Monday, August 20, 2018

Among the newly-processed Pennsylvania Railroad files from New Jersey are eight cartons describing the operation of New York’s Pennsylvania Station from its beginning to 1934. Unlike our other Penn Station files that have been opened for decades, they focus, not on the initial design and construction, but on the problems of the day-to-day operations of a vast multi-use building. Many of the numerous books on Penn Station are derived only from photographs and architectural drawings, or from newspapers and official construction reports. Or else they focus on the station’s later decay and demolition. The ordinary folks are often absent.
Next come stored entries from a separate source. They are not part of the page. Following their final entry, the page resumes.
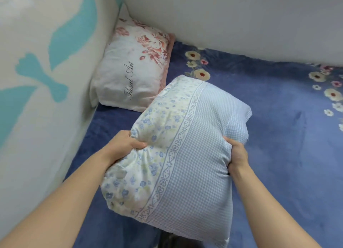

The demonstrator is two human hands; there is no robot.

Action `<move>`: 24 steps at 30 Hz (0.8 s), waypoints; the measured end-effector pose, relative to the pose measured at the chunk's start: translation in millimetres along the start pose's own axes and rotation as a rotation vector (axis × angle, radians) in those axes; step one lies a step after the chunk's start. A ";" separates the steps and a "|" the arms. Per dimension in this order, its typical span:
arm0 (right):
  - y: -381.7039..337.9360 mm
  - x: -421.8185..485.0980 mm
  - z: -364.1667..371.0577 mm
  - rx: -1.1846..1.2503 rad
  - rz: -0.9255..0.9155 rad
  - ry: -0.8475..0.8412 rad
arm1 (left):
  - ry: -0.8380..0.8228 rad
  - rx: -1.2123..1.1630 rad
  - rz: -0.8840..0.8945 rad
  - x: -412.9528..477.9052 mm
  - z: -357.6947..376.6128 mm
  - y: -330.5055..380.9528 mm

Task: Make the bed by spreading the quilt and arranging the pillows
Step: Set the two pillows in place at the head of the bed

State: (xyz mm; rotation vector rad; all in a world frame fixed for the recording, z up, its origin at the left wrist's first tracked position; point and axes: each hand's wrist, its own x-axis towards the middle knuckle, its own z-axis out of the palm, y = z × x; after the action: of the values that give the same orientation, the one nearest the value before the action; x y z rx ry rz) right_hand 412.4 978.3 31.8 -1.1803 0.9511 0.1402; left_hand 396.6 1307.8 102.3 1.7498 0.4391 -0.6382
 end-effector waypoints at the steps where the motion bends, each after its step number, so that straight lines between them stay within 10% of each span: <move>1: 5.1 -23.9 17.4 -0.018 -0.021 -0.021 | 0.037 -0.009 0.013 -15.7 -17.3 -12.2; 13: 166.5 -229.4 142.8 -0.201 -0.205 -0.149 | 0.377 -0.119 0.094 -170.4 -202.5 -220.1; 19: 313.4 -240.1 108.1 -0.937 0.020 -0.297 | 0.286 -0.017 -0.147 -131.1 -218.8 -367.6; 24: 410.5 -236.0 56.0 -1.003 0.094 -0.154 | 0.237 0.220 -0.347 -123.2 -195.4 -438.6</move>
State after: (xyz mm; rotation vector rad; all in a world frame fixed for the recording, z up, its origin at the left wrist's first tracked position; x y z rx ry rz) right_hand 70.1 1284.2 -97.2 -1.9959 0.7991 0.8440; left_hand 77.0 1616.8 -117.1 1.9873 0.8774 -0.7474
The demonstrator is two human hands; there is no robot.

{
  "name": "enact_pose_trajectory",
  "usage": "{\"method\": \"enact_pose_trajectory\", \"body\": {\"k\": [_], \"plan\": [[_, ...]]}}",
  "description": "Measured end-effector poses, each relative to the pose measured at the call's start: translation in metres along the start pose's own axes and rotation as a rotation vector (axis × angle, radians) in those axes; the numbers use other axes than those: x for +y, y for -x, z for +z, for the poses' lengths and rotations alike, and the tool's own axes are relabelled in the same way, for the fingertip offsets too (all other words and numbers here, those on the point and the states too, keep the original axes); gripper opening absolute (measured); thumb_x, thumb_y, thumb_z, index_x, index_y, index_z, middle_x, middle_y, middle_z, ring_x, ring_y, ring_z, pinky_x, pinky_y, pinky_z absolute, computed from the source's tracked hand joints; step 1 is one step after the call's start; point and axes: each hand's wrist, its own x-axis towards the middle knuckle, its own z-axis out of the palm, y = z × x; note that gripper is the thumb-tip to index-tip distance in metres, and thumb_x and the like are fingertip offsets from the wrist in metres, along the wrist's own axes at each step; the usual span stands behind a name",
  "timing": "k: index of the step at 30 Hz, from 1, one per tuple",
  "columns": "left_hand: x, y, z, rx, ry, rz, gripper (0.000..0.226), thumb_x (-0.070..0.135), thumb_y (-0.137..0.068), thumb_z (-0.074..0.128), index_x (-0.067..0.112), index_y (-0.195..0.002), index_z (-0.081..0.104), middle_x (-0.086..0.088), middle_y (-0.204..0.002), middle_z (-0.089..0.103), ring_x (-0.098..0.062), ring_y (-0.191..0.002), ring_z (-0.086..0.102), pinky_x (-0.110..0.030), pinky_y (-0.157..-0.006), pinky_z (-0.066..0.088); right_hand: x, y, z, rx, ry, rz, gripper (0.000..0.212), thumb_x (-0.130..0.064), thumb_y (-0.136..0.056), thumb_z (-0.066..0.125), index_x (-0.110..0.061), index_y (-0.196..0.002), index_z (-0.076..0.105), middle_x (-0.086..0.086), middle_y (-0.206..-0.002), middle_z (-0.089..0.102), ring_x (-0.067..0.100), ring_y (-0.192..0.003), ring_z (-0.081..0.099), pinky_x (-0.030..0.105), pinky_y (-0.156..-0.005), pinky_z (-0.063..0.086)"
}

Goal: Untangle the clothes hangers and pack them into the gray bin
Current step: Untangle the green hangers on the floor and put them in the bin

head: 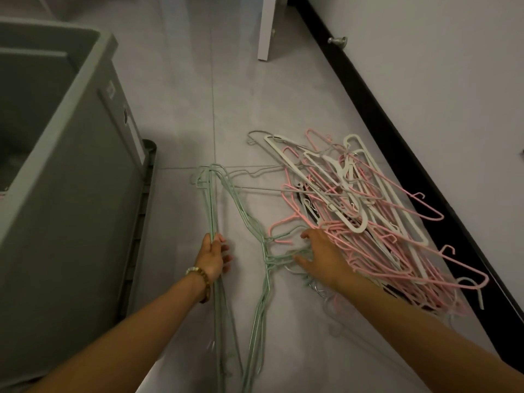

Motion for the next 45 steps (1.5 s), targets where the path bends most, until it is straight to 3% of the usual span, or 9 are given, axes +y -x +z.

Instead, these records depict a world of hard realities: of excessive heat and cold drafts, of confusing passageways and cramped quarters amidst grand vistas, of traffic congestion and undesirable neighbors, of mundane slips and falls and complaints about dirty toilets and obscene graffiti, of the station’s police force and its endless struggles against pickpockets, scam artists and petty theft, the eternal give and take with the city authorities whose domain lay outside the doors, and the need to maintain parity with crosstown rival Grand Central.
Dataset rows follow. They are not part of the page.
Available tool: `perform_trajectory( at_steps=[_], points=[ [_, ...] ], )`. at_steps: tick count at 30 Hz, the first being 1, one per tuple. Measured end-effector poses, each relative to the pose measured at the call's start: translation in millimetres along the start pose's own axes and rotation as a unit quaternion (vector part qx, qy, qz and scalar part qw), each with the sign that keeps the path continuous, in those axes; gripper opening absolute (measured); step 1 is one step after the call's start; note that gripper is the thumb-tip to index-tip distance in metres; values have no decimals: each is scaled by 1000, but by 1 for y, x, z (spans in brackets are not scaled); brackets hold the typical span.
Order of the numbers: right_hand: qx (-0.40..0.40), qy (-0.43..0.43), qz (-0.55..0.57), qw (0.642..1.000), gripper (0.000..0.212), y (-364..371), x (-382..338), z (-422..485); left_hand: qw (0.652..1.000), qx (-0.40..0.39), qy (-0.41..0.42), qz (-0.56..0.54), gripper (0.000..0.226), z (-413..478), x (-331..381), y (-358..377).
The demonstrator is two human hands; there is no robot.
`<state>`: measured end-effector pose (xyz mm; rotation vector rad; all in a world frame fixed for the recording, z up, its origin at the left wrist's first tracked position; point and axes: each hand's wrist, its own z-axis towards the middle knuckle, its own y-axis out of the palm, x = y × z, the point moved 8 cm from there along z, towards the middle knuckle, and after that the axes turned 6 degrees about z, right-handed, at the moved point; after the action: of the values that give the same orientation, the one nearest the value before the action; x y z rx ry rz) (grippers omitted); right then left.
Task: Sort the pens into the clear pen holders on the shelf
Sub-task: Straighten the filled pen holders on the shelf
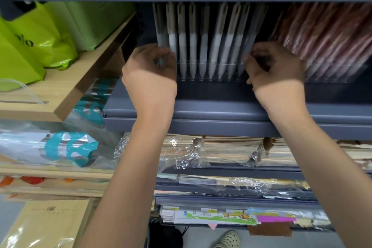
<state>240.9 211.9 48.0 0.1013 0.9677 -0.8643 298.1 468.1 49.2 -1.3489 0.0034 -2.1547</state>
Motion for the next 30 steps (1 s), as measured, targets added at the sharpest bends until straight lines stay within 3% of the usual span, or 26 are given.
perform_trajectory(
  at_steps=[4,10,14,17,23,27,30],
  points=[
    [-3,6,0,1000,19,1,0,0,1000,15,-8,-17,7,-3,2,-1],
    [0,5,8,1000,13,-1,0,-2,999,42,-11,-19,27,-8,8,-6],
    [7,6,14,1000,11,-2,-1,-2,999,31,-7,-31,4,-10,4,-2],
    [12,12,18,1000,12,-2,-1,-2,1000,26,-15,-4,15,-9,3,0],
    [9,18,11,1000,18,-3,-2,-3,999,13,-3,29,17,-4,3,2],
    [-1,17,6,1000,17,-2,-1,-2,993,37,16,112,17,-2,7,-2],
    [-2,16,5,1000,13,-2,0,-2,997,44,-12,60,9,-5,6,-4]
  ],
)
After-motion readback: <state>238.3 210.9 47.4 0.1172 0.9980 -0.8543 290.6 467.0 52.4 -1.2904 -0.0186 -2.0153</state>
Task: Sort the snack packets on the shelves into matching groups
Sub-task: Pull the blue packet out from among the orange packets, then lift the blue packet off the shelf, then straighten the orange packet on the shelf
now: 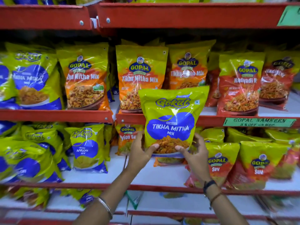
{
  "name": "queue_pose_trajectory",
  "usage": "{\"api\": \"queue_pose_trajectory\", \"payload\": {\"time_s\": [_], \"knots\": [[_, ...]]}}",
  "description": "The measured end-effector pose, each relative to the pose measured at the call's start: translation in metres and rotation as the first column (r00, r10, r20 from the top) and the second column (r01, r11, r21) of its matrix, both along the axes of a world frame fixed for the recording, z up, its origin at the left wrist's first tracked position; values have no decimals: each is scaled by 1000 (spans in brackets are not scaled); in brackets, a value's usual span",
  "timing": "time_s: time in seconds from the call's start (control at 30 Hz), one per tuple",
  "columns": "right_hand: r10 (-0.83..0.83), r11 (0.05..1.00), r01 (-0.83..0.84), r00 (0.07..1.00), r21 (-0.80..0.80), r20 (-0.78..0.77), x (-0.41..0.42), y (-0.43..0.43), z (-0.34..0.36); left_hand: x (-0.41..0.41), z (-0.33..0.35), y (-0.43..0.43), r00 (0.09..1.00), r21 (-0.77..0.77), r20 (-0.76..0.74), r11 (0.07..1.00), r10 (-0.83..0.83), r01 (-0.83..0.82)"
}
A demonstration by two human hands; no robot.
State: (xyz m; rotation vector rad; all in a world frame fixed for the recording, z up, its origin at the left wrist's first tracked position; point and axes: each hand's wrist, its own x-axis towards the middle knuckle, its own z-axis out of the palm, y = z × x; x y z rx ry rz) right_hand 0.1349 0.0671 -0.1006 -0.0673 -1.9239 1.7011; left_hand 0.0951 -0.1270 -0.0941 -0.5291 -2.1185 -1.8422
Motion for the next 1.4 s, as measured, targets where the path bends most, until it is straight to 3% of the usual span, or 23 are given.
{"api": "queue_pose_trajectory", "payload": {"time_s": [0.33,0.57,0.83,0.93,1.0,1.07,1.2,1.3,1.4], "knots": [[117,987,-147,937,68,330,-14,-48,-109,-2,-119,-61,944,-112,325,993,65,-30],[118,983,-171,857,61,501,-48,-71,-143,-35,-150,-78,916,-183,394,983,76,-3],[138,969,-227,821,95,554,-56,-80,-140,-65,-154,-80,861,-357,490,933,139,52],[-51,967,-68,891,244,452,-48,-88,-129,-60,-133,-86,906,-364,373,930,200,-56],[-140,949,48,950,311,280,-46,-103,-104,-54,-104,-98,958,-323,172,932,232,-167],[-100,951,70,991,301,85,-50,-124,-65,-55,-67,-113,970,-266,-87,933,229,-244],[50,959,15,975,284,-217,-78,-177,27,-74,24,-154,803,-139,-498,884,327,-446],[94,957,2,944,290,-318,-104,-215,88,-103,80,-194,710,-90,-543,809,449,-581],[159,937,-73,959,341,-234,-136,-245,119,-135,107,-228,790,-188,-393,800,470,-570]]}}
No one would deny that Penn Station was a masterpiece of architectural composition, but it was one that lived up to Robert Burns’ take on well-laid-plans. Meticulous schemes for pedestrian and vehicular circulation could not prevent people from going their own way and finding the shortest route. The growth of certain functions such as parcel-checking, was underestimated, leading to awkward attempts to carve out more space.
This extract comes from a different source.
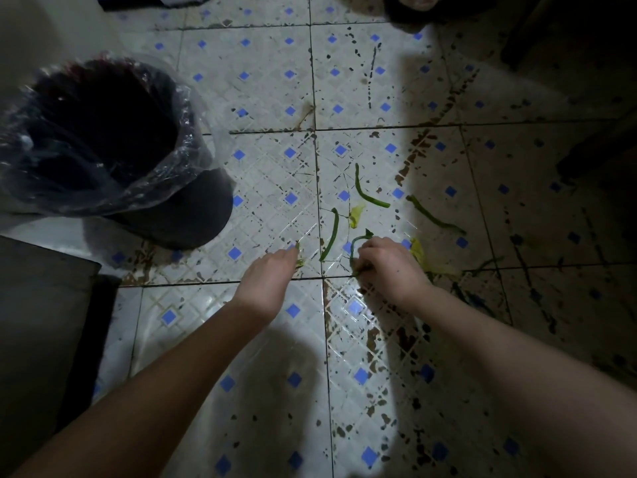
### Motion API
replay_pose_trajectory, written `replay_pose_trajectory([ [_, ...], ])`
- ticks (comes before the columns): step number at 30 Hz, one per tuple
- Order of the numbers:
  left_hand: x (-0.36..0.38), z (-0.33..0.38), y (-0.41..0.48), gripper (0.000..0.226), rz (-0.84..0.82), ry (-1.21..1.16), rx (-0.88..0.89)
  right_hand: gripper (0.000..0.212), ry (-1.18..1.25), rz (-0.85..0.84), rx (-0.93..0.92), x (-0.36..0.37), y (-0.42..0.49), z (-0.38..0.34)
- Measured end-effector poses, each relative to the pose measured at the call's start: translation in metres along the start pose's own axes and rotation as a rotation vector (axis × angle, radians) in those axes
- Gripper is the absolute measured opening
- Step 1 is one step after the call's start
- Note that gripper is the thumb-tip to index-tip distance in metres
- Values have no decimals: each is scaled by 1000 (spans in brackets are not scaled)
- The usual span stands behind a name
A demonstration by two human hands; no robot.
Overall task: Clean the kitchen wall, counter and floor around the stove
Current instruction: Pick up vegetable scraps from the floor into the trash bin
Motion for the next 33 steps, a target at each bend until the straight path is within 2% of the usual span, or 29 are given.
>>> replay_pose_trajectory([
  [6, 2, -5, -1, 56, 2, 13, -1, 18, 0, 69, -5, -5, 20, -2],
  [8, 3, -6, -2, 49, -4, 12, 5, 25, 25, 67, 10, -3, 24, -4],
  [13, 4, -11, -2, 32, -10, -8, -16, 18, -21, 31, 4, 0, 22, -8],
  [19, 2, -16, -3, 12, -43, -96, -29, 24, -58, 49, 4, 2, 21, -4],
  [25, 1, -17, -4, 17, 14, -104, -47, 26, -49, 41, 40, 4, 21, -4],
  [27, 1, -18, -6, 24, 47, -121, -41, 23, -14, 62, 30, 2, 22, -7],
  [30, 0, -22, -10, 23, 86, -134, -25, 20, 26, 85, 8, -1, 28, -13],
  [33, 4, -29, -16, 24, 103, -107, -17, 27, 9, 51, -26, -1, 36, -20],
])
Point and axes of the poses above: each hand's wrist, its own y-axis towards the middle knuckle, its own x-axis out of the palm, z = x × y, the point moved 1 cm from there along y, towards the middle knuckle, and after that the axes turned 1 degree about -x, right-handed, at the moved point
Long Island Rail Road suburban traffic, originally allotted only four of 21 tracks, grew to account for over two-thirds of traffic volume, and its portion of the station expanded accordingly by fits and starts. The struggle between operating officers and architects was well under way within a decade of the building’s opening, and the mutilations of the 1950s and the leveling of the 1960s were merely the culmination of processes long underway. Neither, as the record shows, are today’s complaints anything new.

People move around Penn Station

This standard publicity view shows the magnificence of the General Waiting Room. What it cannot disclose is that drafts were occasionally so bad that the clerks at the information desk in the center demanded glass walls to block the wind. Likewise, the fact that railroad and Pullman tickets were sold separately meant that first-class passengers had to endure standing in two separate lines, and there were always disputes about the allocation of space in the ticket booths around the edge of the room.

Carriage entrances now used by motor cars

In contrast, this photo was taken to illustrate a particular problem. The carriage entrances were partly inspired by Berlin’s Brandenburg Gate, but as their name indicates, were conceived in the era of horse-drawn carriages. The new warning signs show that by the late 1920’s, traffic congestion had become a menace to both drivers and pedestrians. Two other issues might elude all but the most careful scrutiny. Exhaust has blackened the bottoms of the columns, and there were complaints of fumes entering the building. The squares in the sidewalk are glass blocks or “vault lights,” that were a popular means of admitting light to subways and basements early in the century, but became increasingly opaque or broken with continuous wear and buffing.


Chris Baer is the Senior Archival Specialist at Hagley Museum and Library.